Researchers have devised a means of injecting beneath the skin a mix of an antiretroviral (ARV) and other materials that hardens into a removable implant that provides months of sustained HIV medication as it gradually dissolves. Promising tests of this technology in humanized mice and rhesus macaques have raised hopes that such a drug-delivery mechanism may one day help address the problem that can compromise the efficacy of HIV treatment as well as pre-exposure prophylaxis (PrEP): poor adherence to a daily drug regimen.

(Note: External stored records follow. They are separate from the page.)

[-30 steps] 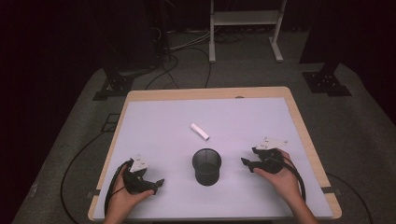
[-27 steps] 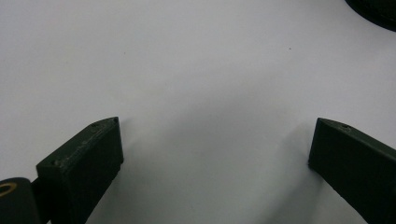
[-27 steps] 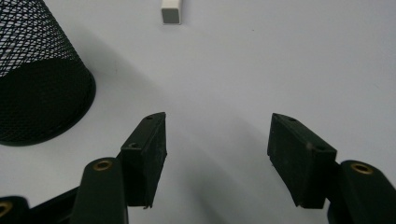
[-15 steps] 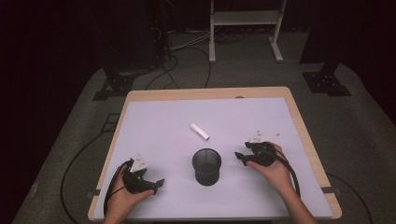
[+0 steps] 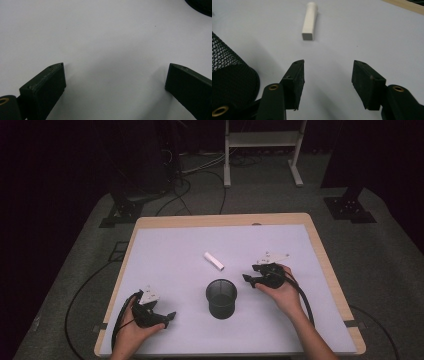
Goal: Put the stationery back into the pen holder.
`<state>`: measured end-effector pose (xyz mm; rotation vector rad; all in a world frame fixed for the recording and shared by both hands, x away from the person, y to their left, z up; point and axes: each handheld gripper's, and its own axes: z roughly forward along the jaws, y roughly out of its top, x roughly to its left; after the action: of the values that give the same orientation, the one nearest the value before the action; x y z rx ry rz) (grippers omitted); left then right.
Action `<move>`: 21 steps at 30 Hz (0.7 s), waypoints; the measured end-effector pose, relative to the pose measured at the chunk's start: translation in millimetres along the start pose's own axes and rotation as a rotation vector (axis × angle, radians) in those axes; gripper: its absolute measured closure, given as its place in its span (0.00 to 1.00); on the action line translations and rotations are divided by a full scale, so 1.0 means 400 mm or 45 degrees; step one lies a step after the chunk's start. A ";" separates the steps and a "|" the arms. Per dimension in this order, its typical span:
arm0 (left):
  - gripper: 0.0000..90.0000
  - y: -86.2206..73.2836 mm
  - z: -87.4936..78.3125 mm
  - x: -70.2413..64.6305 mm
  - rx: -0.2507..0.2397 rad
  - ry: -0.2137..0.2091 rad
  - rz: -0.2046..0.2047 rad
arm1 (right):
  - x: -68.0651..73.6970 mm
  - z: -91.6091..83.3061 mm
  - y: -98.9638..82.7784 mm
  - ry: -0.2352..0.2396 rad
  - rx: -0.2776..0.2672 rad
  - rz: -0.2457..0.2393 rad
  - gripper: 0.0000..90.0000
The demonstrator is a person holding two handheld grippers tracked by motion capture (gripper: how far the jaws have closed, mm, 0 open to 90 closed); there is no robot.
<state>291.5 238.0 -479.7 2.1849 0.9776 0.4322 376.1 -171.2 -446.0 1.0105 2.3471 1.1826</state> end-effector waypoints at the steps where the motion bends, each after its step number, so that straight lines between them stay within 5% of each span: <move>1: 0.02 0.000 0.000 0.000 0.000 0.000 0.000 | 0.001 0.004 0.003 0.004 -0.001 -0.004 0.48; 21: 0.02 0.000 0.000 0.001 0.000 -0.004 -0.004 | 0.032 0.106 0.083 0.061 0.005 -0.052 0.55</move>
<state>291.8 238.2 -479.8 2.1828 0.9794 0.4273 405.8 -124.5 -444.9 0.9406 2.3954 1.2002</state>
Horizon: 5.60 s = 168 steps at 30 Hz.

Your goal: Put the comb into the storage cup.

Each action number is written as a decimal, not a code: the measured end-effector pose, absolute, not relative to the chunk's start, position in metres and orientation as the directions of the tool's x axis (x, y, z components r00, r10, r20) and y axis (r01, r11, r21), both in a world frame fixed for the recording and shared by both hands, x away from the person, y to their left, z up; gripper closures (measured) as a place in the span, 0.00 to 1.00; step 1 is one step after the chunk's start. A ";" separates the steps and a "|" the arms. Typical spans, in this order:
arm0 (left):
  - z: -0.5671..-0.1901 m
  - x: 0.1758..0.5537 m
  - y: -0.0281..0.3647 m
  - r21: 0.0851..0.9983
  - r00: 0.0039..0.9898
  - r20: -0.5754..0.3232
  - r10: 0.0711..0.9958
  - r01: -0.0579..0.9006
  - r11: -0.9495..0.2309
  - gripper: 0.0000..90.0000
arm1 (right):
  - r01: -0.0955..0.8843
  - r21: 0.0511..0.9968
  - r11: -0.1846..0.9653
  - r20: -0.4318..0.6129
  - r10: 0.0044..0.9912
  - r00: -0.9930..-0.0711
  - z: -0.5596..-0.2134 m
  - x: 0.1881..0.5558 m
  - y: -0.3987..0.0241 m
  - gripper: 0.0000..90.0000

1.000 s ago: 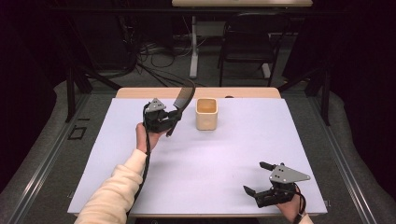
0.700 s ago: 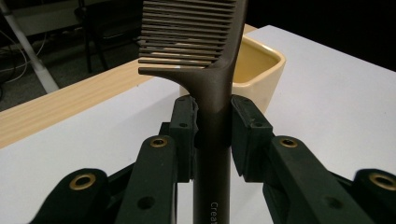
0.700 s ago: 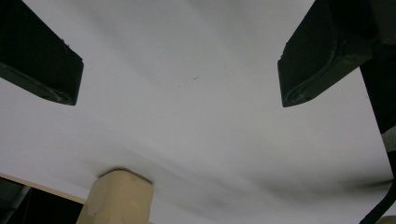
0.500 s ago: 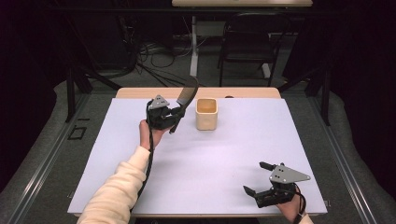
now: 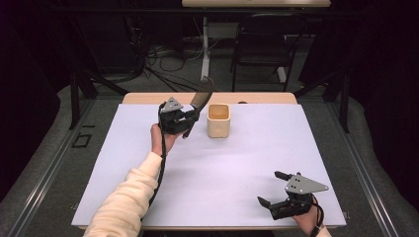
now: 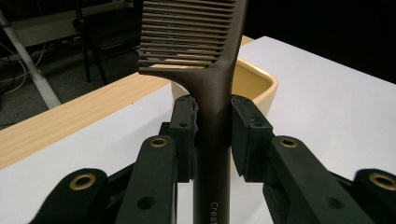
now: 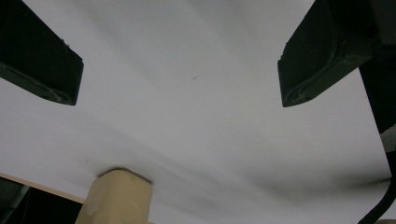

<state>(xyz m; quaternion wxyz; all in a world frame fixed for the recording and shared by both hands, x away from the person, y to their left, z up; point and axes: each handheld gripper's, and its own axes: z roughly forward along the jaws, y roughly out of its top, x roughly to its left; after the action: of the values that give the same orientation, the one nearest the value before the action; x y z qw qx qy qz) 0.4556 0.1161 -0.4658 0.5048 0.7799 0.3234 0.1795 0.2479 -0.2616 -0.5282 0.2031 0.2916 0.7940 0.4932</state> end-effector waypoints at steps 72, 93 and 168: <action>-0.440 0.469 0.078 0.945 0.741 -0.016 0.671 0.230 -0.231 0.80 | 0.264 0.901 0.343 -0.032 0.661 -0.750 -0.528 0.248 -0.262 0.00; -0.434 0.476 0.066 0.958 0.734 0.000 0.679 0.194 -0.210 0.80 | 0.265 0.901 0.343 -0.031 0.661 -0.750 -0.529 0.248 -0.262 0.00; -0.461 0.504 0.040 0.983 0.749 -0.029 0.661 0.143 -0.119 0.80 | 0.264 0.903 0.340 -0.028 0.659 -0.752 -0.528 0.248 -0.262 0.00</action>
<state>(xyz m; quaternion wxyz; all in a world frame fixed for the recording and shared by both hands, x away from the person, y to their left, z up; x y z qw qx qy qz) 0.5036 0.0401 -0.4610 0.6014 0.7163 0.2809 0.2154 0.2477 -0.2619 -0.5282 0.1991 0.2905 0.7939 0.4957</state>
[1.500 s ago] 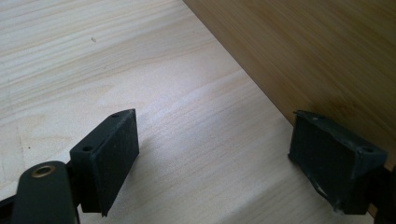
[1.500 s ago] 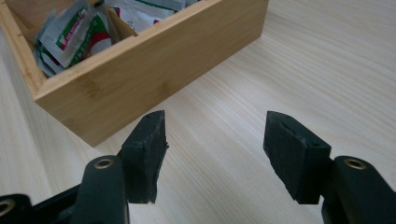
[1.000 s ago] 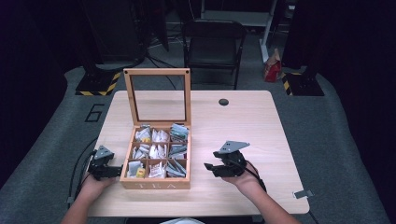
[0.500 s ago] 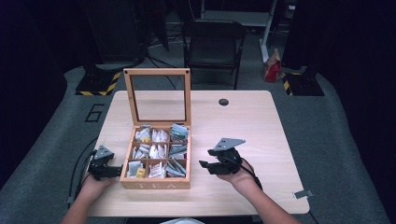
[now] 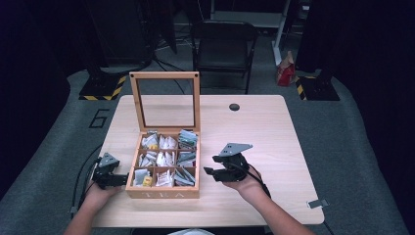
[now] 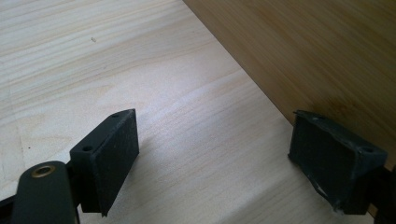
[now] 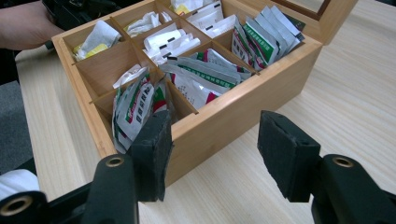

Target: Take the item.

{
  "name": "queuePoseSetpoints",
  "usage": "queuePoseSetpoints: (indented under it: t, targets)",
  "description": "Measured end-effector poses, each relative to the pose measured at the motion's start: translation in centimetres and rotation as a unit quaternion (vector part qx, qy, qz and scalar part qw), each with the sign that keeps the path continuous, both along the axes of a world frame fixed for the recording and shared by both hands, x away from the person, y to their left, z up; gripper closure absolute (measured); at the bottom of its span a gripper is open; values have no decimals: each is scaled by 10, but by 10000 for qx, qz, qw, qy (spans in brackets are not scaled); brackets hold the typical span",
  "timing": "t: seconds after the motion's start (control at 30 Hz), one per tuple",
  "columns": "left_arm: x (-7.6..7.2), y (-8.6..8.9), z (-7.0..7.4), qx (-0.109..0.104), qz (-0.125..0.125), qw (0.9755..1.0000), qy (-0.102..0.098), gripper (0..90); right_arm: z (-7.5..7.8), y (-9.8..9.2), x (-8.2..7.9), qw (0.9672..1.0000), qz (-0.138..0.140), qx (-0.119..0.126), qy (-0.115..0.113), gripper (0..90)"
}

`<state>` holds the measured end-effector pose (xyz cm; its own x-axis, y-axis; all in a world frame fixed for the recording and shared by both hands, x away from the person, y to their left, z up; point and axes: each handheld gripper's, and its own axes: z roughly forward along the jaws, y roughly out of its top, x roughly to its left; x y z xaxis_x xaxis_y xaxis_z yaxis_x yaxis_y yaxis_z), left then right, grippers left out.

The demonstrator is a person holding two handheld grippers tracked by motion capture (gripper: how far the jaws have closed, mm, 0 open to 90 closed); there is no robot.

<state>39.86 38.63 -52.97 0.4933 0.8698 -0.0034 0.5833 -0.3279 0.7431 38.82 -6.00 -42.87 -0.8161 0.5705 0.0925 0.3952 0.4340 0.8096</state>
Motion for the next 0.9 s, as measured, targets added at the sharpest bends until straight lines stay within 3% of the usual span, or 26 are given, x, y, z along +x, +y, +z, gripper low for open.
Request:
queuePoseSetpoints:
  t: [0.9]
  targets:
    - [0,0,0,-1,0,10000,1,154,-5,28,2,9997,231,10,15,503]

The coming years will likely see the approval of long-acting injectable forms of HIV treatment and PrEP. However, these particular injections need to be given at four- or eight-week intervals. Hopefully, an injectable implant technology would expand such an interval to six months or longer. Another wrinkle of the current form of long-acting injectable treatment is that it cannot be removed and may linger in the body for months after it has dropped below therapeutic (in the case of treatment) or protective (in the case of PrEP) levels. The removability of an ARV implant would help solve this problem.
Publishing their findings in Nature Communications, researchers designed an injectable formulation consisting of Tivicay (dolutegravir), a polymer and a solvent. They found that a single dose given to humanized mice and rhesus macaques effectively delivered the ARV, suppressed HIV and, among mice that were HIV negative, protected against multiple vaginal exposures of the virus.
Even 283 days after the injection with the ultra–long-acting Tivicay, one third of the mice still had detectable drug in their plasma.
The hardened implant was easily removed via a small incision in the skin.
The implants were well tolerated in both mice and monkeys, with little or no signs of toxicities.
This cutting-edge technology will need to be further optimized before it can make the leap to human trials.